Submission deadline: January 15, 2022, 5pm
Leuven, Belgium
During the current climate emergency, there has been increasing focus on the role of forests, trees, and associated vegetation in urban areas—places where most of us live, work, learn, and play. Urban forests play a role in the mitigation of global warming by, for example, sequestering carbon and reducing energy costs. However, their key contributions relate to the adaptation of urban areas. Urban tree canopies cool down urban heat islands, also during more frequent heat waves, and offer pockets of shade for residents. Urban forests also help regulate stormwater, jointly with a series of other ecosystem services. They also restore disturbed biodiversity and make place for non-human species in cities. In addition, urban forests are increasingly affected by global warming, through extended periods of droughts, more frequent occurrence of pests and diseases, and extreme weather events. In recognition of these and other urban forest benefits, large-scale tree planting in urban areas has been recommended internationally, nationally, and locally.
The necessity to develop urban forestry goes hand-in-hand with the continual need to transform urban building typologies (a key assignment for forest urbanism)—to reduce carbon emissions and respond to new ways of inhabiting cities. The overarching challenge of how to accommodate more urban populations with the simultaneous development of more urban nature demands radical rethinking of paradigms. Settling with and within forests occurred for millennia and still does in different parts of the world. The contemporary challenge is to envision a robust forest urbanism that redefines ways of living and stewardship of the environment, taking into account the ecological as well as the social side of this challenge, hence the dual term forest urbanism and urban forestry.

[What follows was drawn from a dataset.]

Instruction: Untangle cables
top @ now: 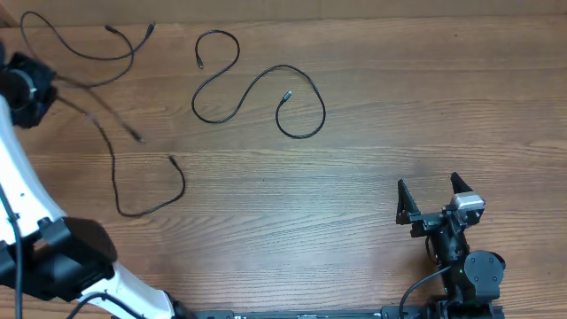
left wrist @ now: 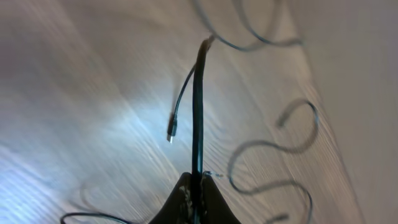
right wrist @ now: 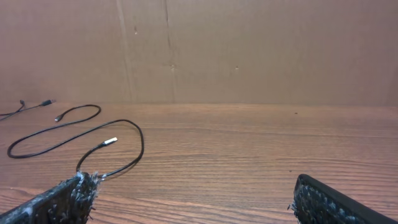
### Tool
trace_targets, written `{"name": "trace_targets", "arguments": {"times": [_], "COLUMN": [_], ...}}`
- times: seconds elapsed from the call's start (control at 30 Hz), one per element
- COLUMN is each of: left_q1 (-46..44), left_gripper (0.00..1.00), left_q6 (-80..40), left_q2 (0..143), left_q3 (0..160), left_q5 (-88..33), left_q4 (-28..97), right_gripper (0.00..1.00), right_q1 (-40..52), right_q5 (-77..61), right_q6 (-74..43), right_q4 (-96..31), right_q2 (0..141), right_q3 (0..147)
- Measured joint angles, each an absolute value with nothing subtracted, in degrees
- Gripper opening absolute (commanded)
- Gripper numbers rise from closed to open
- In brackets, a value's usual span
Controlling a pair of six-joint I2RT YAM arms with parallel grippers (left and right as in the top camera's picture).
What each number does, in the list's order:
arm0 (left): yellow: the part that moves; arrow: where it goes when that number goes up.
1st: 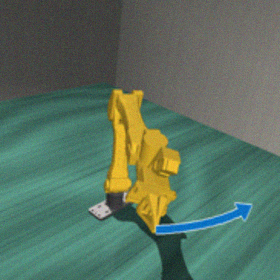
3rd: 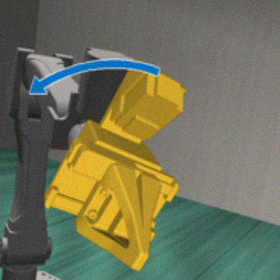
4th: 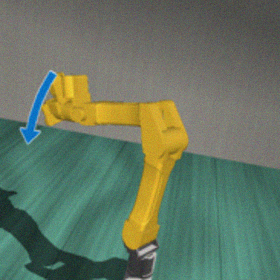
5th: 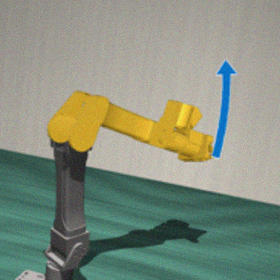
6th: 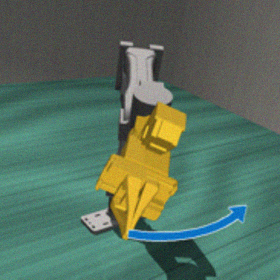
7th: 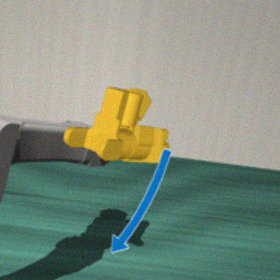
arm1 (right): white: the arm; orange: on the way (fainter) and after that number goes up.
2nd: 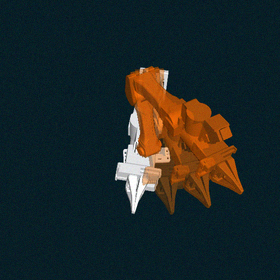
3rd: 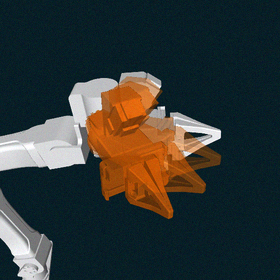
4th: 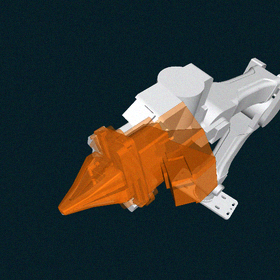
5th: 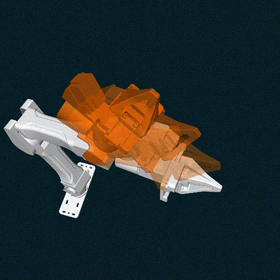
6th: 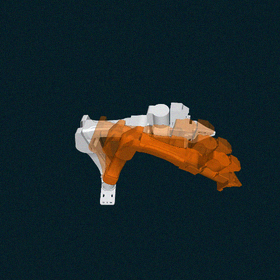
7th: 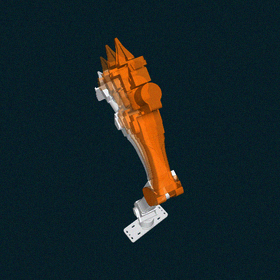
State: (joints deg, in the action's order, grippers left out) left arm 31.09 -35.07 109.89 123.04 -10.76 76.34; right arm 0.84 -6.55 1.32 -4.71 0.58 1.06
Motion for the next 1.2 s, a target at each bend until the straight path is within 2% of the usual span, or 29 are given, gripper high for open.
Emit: {"name": "trace_targets", "arguments": {"times": [0.17, 0.4, 0.43, 0.5, 0.53, 0.57, 0.6, 0.63, 0.77, 1.03, 1.07, 1.1, 1.2], "left_q1": [37.4, 42.2, 42.9, 45.1, 46.7, 48.0, 49.1, 50.4, 52.6, 49.2, 48.7, 47.3, 45.1], "left_gripper": [0.04, 0.04, 0.14, 0.57, 0.69, 0.87, 0.96, 0.99, 1.00, 0.99, 0.99, 0.93, 0.93], "left_q6": [-35.8, -35.0, -35.0, -34.7, -34.6, -34.4, -34.1, -33.2, -26.6, -18.9, -18.8, -18.2, -16.5], "left_q2": [115.9, 123.9, 124.0, 124.0, 124.0, 124.0, 124.0, 124.0, 124.0, 124.0, 124.0, 124.0, 124.1], "left_q3": [123.0, 123.0, 123.0, 123.0, 123.0, 123.0, 123.0, 123.0, 123.0, 121.9, 121.1, 118.5, 114.8], "left_q5": [-10.4, -13.1, -13.7, -15.6, -16.6, -17.2, -17.6, -17.9, -18.2, -18.7, -18.6, -17.5, -16.6], "left_q4": [74.8, 64.2, 63.2, 61.3, 61.2, 61.5, 61.9, 62.4, 65.3, 78.4, 79.2, 81.3, 82.1], "right_gripper": [1.00, 1.00, 1.00, 1.00, 1.00, 1.00, 1.00, 1.00, 1.00, 1.00, 1.00, 1.00, 1.00], "right_q1": [0.8, 0.8, 0.8, 0.8, 0.8, 0.8, 0.8, 0.8, 0.8, 0.8, 0.8, 0.8, 0.8], "right_q5": [-6.5, -6.6, -6.5, -6.6, -6.6, -6.5, -6.5, -6.5, -6.5, -6.5, -6.5, -6.5, -6.5], "right_q6": [1.3, 1.3, 1.3, 1.3, 1.3, 1.3, 1.3, 1.3, 1.3, 1.3, 1.3, 1.3, 1.3], "right_q4": [-4.7, -4.7, -4.7, -4.7, -4.7, -4.7, -4.7, -4.7, -4.7, -4.7, -4.7, -4.7, -4.7], "right_q2": [0.6, 0.6, 0.6, 0.6, 0.6, 0.6, 0.6, 0.6, 0.6, 0.6, 0.6, 0.6, 0.6], "right_q3": [1.1, 1.1, 1.1, 1.1, 1.1, 1.1, 1.1, 1.1, 1.1, 1.1, 1.1, 1.1, 1.1]}}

Planning/planting, designing, and managing resilient urban forests and forest urbanisms that contribute to global warming mitigation and adaptation requires interdisciplinary collaboration. Central questions to be addressed include: What do we know about the mitigation and adaptation benefits of urban forestry? How can the climate benefits of urban forests be optimised through governance, planning, design, establishment, and management? What integrative and innovative approaches can be developed, for example, in collaboration between (urban) forestry, urbanism, (landscape) architecture, ecology, sociology and other fields? What do the green and climate-resilient cities of the future look like, how are they actually made? How can large-scale tree planting and afforestation be embedded in sustainable and socially-inclusive urban forestry programs? Which new forms of forest urbanisms can be developed?

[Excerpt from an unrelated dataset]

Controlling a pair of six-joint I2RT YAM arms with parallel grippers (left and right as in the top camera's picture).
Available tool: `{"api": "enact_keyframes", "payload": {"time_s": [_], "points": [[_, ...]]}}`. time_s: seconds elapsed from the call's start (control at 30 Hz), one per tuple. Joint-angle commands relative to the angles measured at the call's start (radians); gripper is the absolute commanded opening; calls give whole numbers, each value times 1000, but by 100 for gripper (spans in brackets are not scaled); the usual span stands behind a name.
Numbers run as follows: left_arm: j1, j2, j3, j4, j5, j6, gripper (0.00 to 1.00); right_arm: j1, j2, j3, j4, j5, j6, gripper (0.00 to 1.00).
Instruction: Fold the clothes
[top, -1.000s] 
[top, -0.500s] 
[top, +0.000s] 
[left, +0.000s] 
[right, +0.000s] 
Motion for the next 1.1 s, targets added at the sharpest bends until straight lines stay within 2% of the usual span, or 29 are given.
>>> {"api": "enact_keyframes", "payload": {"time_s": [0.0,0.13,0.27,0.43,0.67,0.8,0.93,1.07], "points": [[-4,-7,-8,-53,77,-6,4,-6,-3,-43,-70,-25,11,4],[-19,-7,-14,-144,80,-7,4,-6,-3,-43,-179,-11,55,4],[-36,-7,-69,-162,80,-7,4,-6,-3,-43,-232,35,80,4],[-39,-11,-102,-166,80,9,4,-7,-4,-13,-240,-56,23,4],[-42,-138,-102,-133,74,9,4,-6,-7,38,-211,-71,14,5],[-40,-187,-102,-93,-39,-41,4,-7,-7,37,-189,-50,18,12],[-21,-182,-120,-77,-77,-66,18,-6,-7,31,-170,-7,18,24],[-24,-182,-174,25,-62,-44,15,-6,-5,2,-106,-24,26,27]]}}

This international conference, co-chaired by Professor Kelly Shannon and Professor Cecil Konijnendijk, will discuss these and other questions, both from a science, policy, and practice perspective. It will be hosted in Leuven / Brussels by a partnership of Belgian universities with the support of the Francqui Foundation. The event invites presentations on research, policy, and practice cases from across the world.
Overall program
There will be keynote addresses for each of the days and panels of participants will be organized with ample time for discussion.
June 27: The science of urban forests, forest urbanism and global warming
June 28: The design and policy-making of urban forests, forest urbanism and global warming
June 29: The planned/planted precedents, models and implementation of evidence-based approaches of the design and management of urban forests and forest urbanisms
Call for papers
Abstracts can be submitted until January 15, 2022. Presenters can select one of the three themes under which their contribution fits best. The abstracts should be max. 500 words, include up to five keywords and a 50-word biography of the author(s), including affiliation. If accepted, papers should be maximum 3000 words (including references), up to 6 images and a bibliography (Chicago reference style). All abstracts will be peer-reviewed and papers will receive comments on drafts. Abstracts and papers are to be sent to: Kelly Shannon (kelly.shannon [at] kuleuven.be); Cecil Konijnendijk (cecil.konijnendijk [at] ubc.ca); Khalda El Jack (khaldaimadmubarak.eljack [at] kuleuven.be)
Visit the website for more information.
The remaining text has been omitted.